Availability of a ubiquitous high capacity radio that can provide sharing of data anywhere and anytime for anyone and anything is one of five key technology trends for the future listed by Ericsson’s CTO Erik Ekudden. In other words, wireless access is no longer just for people. In fact, wireless access will provide connectivity for any kind of device that may benefit from being connected. It should also be available anywhere, in the office, at home, on the street, in the forest…the list is almost endless.
But, what are the key technology components for this future always-available radio access? What new technology in wireless communication is required for the growth of ubiquitous radio? And what are the underlying trends driving these changes?
There is wide range of new requirements on the wireless system in terms of, for example, being able to provide very low latency and extreme reliability, enabling very low-cost devices with extremely long battery life, and supporting extreme coverage enabling connectivity at the most distant locations.
Clearly, within the radio-access part of the overall wireless-access system, this path towards a truly ubiquitous radio access has already started with the evolution of 4G/LTE as well as with the new 3GPP 5G/NR radio-access technology recently being finalized. At the same time, the ever-ongoing hunger for higher data rates and the need to support higher traffic volumes will continue.
New technology trends
Spectrum is obviously the air and blood of wireless communication and we have been continuously expanding wireless communication to higher frequency bands. With the introduction of 5G/NR, we took the first step into the millimeter wave spectrum with NR initially supporting operation up to around 50 GHz with expansion to around 100 GHz already being studied within 3GPP.
However, there are also discussions, especially within academia, about going much further, up to several 100 GHz and even into THz spectrum. However, before making too detailed conclusions of the usability and use cases for such extreme spectrum ranges, one should wait for more extensive live-system data and experience that will soon be made available from the commercial mmwave networks currently being deployed.
Within a few years we will have tremendous amounts of data and experience from these networks that will be very valuable when trying to understand the usability and use cases for even higher-frequency operation.
Ekudden also highlights how, in the future, the wireless access system will expand into new topologies beyond the classical “a device communicating with a base station” structure that has been assumed since the dawn of mobile communication. This has partly already started, for example with the 3GPP work on integrated access backhaul (IAB).
With IAB, the 5G radio technology is not only used for the final step of communicating with mobile devices but also for the backhaul links between network nodes. In all practical senses, this creates a multi-hop wireless system where wirelessly delivered data jumps between network nodes to its final destination.
But, as Ekudden points out, one should also include the devices as an integrated part of the wireless access system and not only as sources or destinations for data. Devices can be used to forward data to or from other devices that are outside of the direct network coverage. Further improvements can be achieved by having devices directly cooperate in the transmission and/or reception of data by turning a set of physical devices into a distributed multi-antenna virtual device.
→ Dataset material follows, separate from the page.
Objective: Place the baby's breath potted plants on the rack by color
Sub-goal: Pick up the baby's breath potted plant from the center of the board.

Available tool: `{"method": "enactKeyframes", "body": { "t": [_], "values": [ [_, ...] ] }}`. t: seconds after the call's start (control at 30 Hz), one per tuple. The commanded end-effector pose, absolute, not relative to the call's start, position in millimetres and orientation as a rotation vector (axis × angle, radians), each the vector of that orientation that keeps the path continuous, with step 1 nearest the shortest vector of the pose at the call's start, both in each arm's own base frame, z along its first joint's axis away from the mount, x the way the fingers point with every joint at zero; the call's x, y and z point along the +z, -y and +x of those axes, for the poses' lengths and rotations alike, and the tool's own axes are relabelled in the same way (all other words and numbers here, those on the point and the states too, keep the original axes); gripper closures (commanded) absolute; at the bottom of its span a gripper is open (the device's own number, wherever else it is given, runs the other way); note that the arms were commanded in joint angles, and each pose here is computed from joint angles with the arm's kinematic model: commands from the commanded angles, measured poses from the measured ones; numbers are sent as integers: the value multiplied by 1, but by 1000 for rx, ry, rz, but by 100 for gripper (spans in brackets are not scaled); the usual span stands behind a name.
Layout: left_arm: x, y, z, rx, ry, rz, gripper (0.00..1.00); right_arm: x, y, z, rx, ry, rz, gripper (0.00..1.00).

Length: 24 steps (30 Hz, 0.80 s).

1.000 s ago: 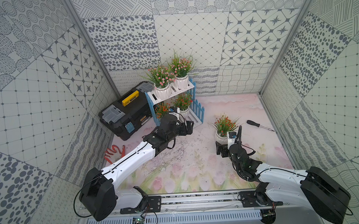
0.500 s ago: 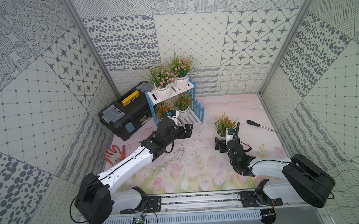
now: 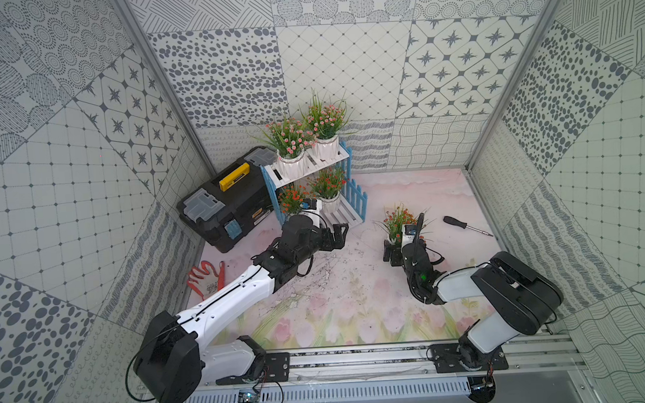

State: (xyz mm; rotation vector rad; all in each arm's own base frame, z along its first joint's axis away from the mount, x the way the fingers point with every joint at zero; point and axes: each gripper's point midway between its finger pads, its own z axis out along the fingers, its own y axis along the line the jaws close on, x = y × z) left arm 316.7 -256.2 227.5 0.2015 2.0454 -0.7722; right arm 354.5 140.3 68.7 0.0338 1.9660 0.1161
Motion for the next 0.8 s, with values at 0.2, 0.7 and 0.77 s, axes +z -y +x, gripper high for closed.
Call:
{"method": "enactKeyframes", "body": {
  "t": [0.2,0.7,0.77],
  "values": [
    [244,263,320,-806,-1977,221,2,90,-151,384,168,-1860,49,2],
    [246,260,322,-779,-1971,216,2,93,-154,389,205,-1849,17,19],
    [245,260,323,-776,-1970,215,2,97,-154,387,217,-1842,12,19]
  ]
}}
Historically, the argument against such device cooperation has been that the device user/owner will not accept that his or her device battery runs out due to the device assisting in the delivery of the data of someone else. However, in the future IoT world there will be large groups of devices belonging to the “the same user”, making it easier to argue that such devices should cooperate, resulting in benefits for all.
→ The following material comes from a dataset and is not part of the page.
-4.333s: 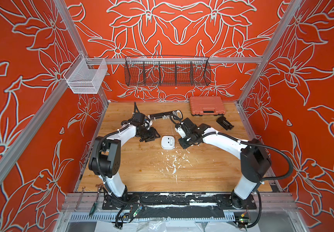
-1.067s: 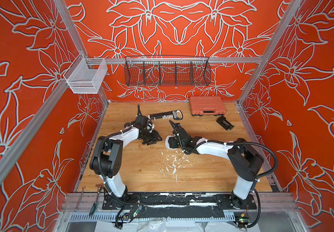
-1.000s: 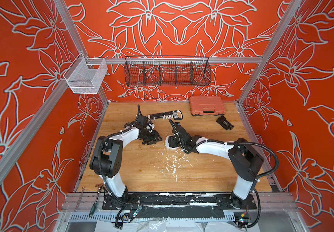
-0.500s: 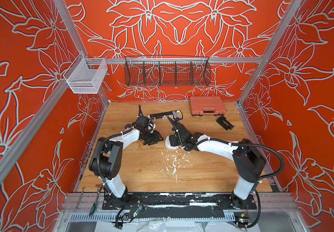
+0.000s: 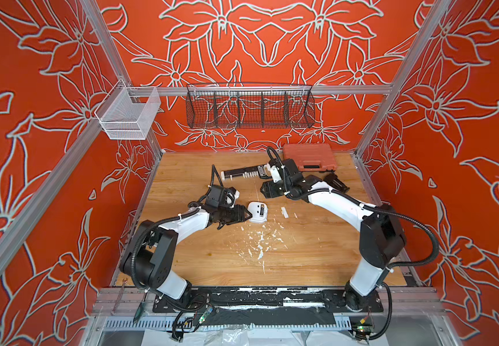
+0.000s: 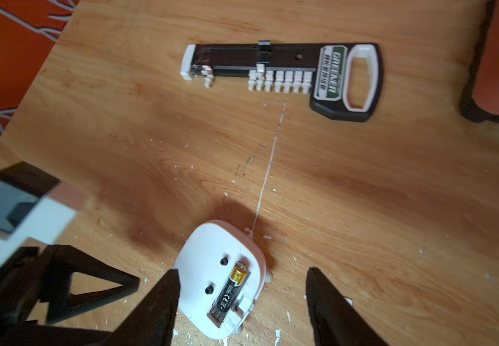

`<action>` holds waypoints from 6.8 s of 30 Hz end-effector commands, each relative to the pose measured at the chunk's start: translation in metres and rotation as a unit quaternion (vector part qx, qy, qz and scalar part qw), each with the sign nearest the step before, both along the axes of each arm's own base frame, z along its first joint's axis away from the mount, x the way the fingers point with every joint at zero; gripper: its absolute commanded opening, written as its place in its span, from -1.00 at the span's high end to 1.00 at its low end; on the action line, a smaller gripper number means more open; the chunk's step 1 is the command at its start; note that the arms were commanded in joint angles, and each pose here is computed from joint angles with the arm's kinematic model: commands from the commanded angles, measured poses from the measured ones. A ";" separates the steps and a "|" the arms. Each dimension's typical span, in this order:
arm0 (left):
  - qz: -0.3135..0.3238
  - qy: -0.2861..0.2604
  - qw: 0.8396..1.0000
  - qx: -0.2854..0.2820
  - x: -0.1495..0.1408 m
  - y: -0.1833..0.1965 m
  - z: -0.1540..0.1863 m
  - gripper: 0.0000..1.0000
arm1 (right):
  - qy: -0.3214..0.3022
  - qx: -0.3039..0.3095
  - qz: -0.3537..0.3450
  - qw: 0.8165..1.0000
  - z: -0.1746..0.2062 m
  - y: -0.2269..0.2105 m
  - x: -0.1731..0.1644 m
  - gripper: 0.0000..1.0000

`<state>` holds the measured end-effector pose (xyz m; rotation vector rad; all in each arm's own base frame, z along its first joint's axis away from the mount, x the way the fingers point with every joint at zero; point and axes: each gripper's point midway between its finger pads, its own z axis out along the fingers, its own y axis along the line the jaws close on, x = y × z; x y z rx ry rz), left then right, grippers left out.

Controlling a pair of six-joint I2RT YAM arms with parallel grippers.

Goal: Insert the battery into the alarm
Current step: Install the battery in the alarm.

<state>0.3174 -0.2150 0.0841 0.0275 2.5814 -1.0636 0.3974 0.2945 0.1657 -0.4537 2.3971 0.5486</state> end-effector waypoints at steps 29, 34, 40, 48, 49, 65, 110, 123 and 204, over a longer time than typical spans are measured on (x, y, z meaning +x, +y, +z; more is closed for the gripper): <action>-0.047 -0.047 0.995 -0.071 0.015 -0.046 -0.006 -0.26 | 0.136 0.081 0.072 0.985 -0.091 0.034 0.004 -0.38; -0.046 -0.054 0.996 -0.055 0.016 -0.041 -0.006 -0.26 | 0.144 0.073 0.054 0.985 -0.098 0.025 -0.001 -0.37; -0.042 -0.054 0.997 -0.048 0.020 -0.036 -0.006 -0.26 | 0.149 0.072 0.033 0.986 -0.100 0.017 -0.007 -0.35; -0.042 -0.052 0.997 -0.042 0.024 -0.035 -0.008 -0.26 | 0.156 0.069 -0.002 0.985 -0.097 0.004 -0.017 -0.35; -0.041 -0.053 0.997 -0.042 0.025 -0.034 -0.008 -0.26 | 0.157 0.071 -0.008 0.985 -0.096 0.002 -0.018 -0.36; -0.024 -0.036 0.999 -0.023 0.025 -0.020 0.002 -0.25 | 0.098 0.031 -0.059 0.993 -0.066 -0.026 -0.019 -0.38; 0.100 0.110 0.989 0.016 0.037 -0.017 -0.028 -0.03 | 0.081 -0.127 0.020 0.988 -0.077 -0.012 -0.040 0.41; 0.094 0.122 0.988 0.019 0.039 -0.020 -0.036 0.03 | 0.103 -0.119 0.019 0.987 -0.088 -0.008 -0.044 0.49; 0.033 0.172 0.984 0.037 0.038 -0.020 -0.063 0.40 | 0.047 -0.134 -0.008 0.990 -0.124 0.004 -0.097 0.75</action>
Ekudden also brings up the use of advanced machine learning and artificial intelligence for the deployment and management of future wireless access systems. There is today, undoubtedly, a hype surrounding artificial intelligence and machine learning. Everyone wants to know what impact these technologies will have in wireless communication.
Read Ericsson CTO Erik Ekudden’s Technology Review article, Five technology trends augmenting the connected society, to learn more.
Pesonal reflections on new tech in wireless communication
I think there is much to gain from considering these technologies as part of the wireless access solutions. Although there are very many definitions of the terms artificial intelligence and machine learning, I think that, in practice, it is very much about being able to predict the output or behavior of a system without having access to a detailed accurate model for the system in question. This is then enabled by the availability of a large amount of data on which to train the system.
This scenario is a common problem encountered in wireless access systems. The complexity of the system often makes it very difficult in practice, even impossible, to establish in accurate detailed system mode.
At the same time, a huge amount of data can be made available from infra-structure and devices. Thus, advanced machine learning and artificial-intelligence technology is clearly of very high interest.
Initially AI and ML will be used to address specific problems, including for example, network planning and node selection. However, in a longer-term perspective we may see the emergence of a truly natively machine-learning wireless access technology where all relevant data of the system is exposed to the machine-learning algorithms which, in turn, can be used in all parts of the system. I think that is a really exciting vision, and a puzzle, for the future.